KMK: Bedürfnisse von Kindern und Jugendlichen beachten

Auch trotz der neuen Omikron-Virusvariante müssten die Bedürfnisse von Kindern und Jugendlichen noch stärker in den Blick genommen werden. „Das bedeutet, dass wir die Schulen erst dann schließen, wenn alle anderen Möglichkeiten ausgeschöpft sind“, sagte Prien. Wichtig sei, die Schulen im Notfall nicht als erstes, sondern als letztes zu schließen.

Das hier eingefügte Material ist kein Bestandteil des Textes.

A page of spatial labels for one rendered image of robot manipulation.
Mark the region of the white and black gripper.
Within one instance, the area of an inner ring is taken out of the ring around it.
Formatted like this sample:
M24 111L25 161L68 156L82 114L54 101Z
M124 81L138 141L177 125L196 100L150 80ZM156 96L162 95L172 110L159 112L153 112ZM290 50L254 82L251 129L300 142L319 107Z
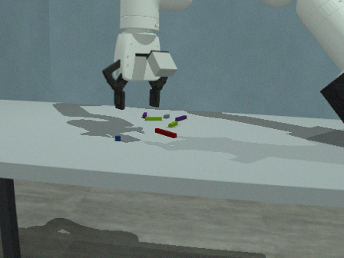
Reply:
M102 71L107 83L114 90L114 105L117 109L125 109L123 88L128 81L148 81L152 87L149 105L159 107L160 90L163 89L168 77L154 77L146 57L135 56L135 53L149 54L151 50L160 51L156 33L123 31L122 34L118 34L114 63ZM113 72L117 80L113 78Z

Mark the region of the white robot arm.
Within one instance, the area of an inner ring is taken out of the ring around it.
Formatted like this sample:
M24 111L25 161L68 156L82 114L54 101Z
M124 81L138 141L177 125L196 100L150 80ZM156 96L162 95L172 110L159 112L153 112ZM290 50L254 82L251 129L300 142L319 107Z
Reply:
M260 0L269 8L281 9L292 0ZM182 12L192 0L121 0L120 30L159 31L160 11ZM297 0L296 15L308 32L344 73L344 0ZM172 77L177 71L169 51L151 50L147 57L154 77ZM336 79L338 78L336 77Z

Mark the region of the red rod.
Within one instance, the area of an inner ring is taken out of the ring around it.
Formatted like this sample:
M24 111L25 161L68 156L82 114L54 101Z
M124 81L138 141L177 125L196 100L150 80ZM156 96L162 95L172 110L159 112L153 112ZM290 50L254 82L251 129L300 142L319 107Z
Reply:
M176 133L173 133L173 132L170 132L170 131L166 131L166 130L163 130L163 129L160 129L160 128L155 128L155 133L162 134L162 135L165 135L165 136L168 136L168 137L172 137L172 138L176 138L177 137Z

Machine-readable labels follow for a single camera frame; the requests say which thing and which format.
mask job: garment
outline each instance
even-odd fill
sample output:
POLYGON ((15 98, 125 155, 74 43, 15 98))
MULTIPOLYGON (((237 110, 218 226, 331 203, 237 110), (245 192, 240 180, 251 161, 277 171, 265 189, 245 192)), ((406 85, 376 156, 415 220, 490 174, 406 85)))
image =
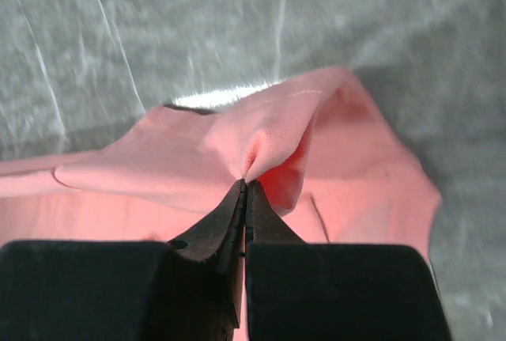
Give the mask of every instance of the garment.
MULTIPOLYGON (((222 113, 154 108, 103 150, 0 163, 0 245, 166 241, 241 178, 259 179, 308 242, 409 244, 428 258, 440 195, 357 78, 338 68, 302 74, 222 113)), ((235 339, 245 337, 242 327, 235 339)))

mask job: gray surface
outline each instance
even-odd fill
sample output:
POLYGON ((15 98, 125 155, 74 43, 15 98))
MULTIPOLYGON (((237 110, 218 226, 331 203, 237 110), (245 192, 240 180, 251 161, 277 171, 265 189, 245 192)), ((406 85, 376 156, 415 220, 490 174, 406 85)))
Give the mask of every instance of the gray surface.
POLYGON ((351 66, 444 194, 431 259, 455 339, 504 340, 505 6, 1 0, 0 158, 105 146, 162 102, 351 66))

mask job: folded fabric
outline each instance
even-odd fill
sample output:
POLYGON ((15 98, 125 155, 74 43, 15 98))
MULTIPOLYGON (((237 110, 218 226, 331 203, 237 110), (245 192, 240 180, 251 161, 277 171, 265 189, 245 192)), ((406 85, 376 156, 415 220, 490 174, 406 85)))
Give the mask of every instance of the folded fabric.
MULTIPOLYGON (((308 242, 408 244, 428 258, 440 195, 357 78, 338 68, 302 74, 222 113, 154 108, 102 150, 0 163, 0 245, 166 241, 241 178, 260 180, 308 242)), ((235 339, 246 339, 244 326, 235 339)))

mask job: gray table
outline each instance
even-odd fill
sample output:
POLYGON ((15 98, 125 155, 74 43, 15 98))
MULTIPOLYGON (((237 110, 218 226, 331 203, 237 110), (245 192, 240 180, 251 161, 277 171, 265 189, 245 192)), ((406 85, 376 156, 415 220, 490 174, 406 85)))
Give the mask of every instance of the gray table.
POLYGON ((506 0, 0 0, 0 14, 4 160, 105 146, 163 102, 221 108, 352 67, 443 192, 431 259, 456 340, 506 337, 506 0))

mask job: scratched surface
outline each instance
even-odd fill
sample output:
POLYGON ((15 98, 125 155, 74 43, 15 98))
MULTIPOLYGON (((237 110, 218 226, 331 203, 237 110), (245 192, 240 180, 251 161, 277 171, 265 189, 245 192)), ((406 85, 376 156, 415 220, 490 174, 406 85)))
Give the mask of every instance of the scratched surface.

Nach dem Beschluss der KMK vom 5. Januar soll die Quarantäneregelung nach Möglichkeit auch für den Schulbetrieb angepasst werden. Hier gehe es darum, dass auch für Lehrkräfte und Schüler:innen die Quarantänefristen verkürzt werden, wenn dies von medizinischen Experten empfohlen wird, erläuterte Prien. Ziel sei die Gleichbehandlung der Schulen mit den zur Kritischen Infrastruktur zählenden Einrichtungen. 

Karin Prien (CDU), Ministerin für Bildung, Wissenschaft und Kultur in Schleswig-Holstein, und seit Jahresanfang Vorsitzende der Kultusministerkonferenz (KMK).
Karin Prien (CDU), Ministerin für Bildung, Wissenschaft und Kultur in Schleswig-Holstein, und seit Jahresanfang Vorsitzende der Kultusministerkonferenz (KMK).
© dpa

„Es darf nicht passieren, dass die Schulen durch sehr strenge Quarantänevorschriften faktisch lahmgelegt werden“, ergänzte Prien. Schulschließungen sind nach der gegenwärtigen Gesetzeslage nur durch Gesundheitsämter punktuell möglich, nicht aber flächendeckend durch die Länder.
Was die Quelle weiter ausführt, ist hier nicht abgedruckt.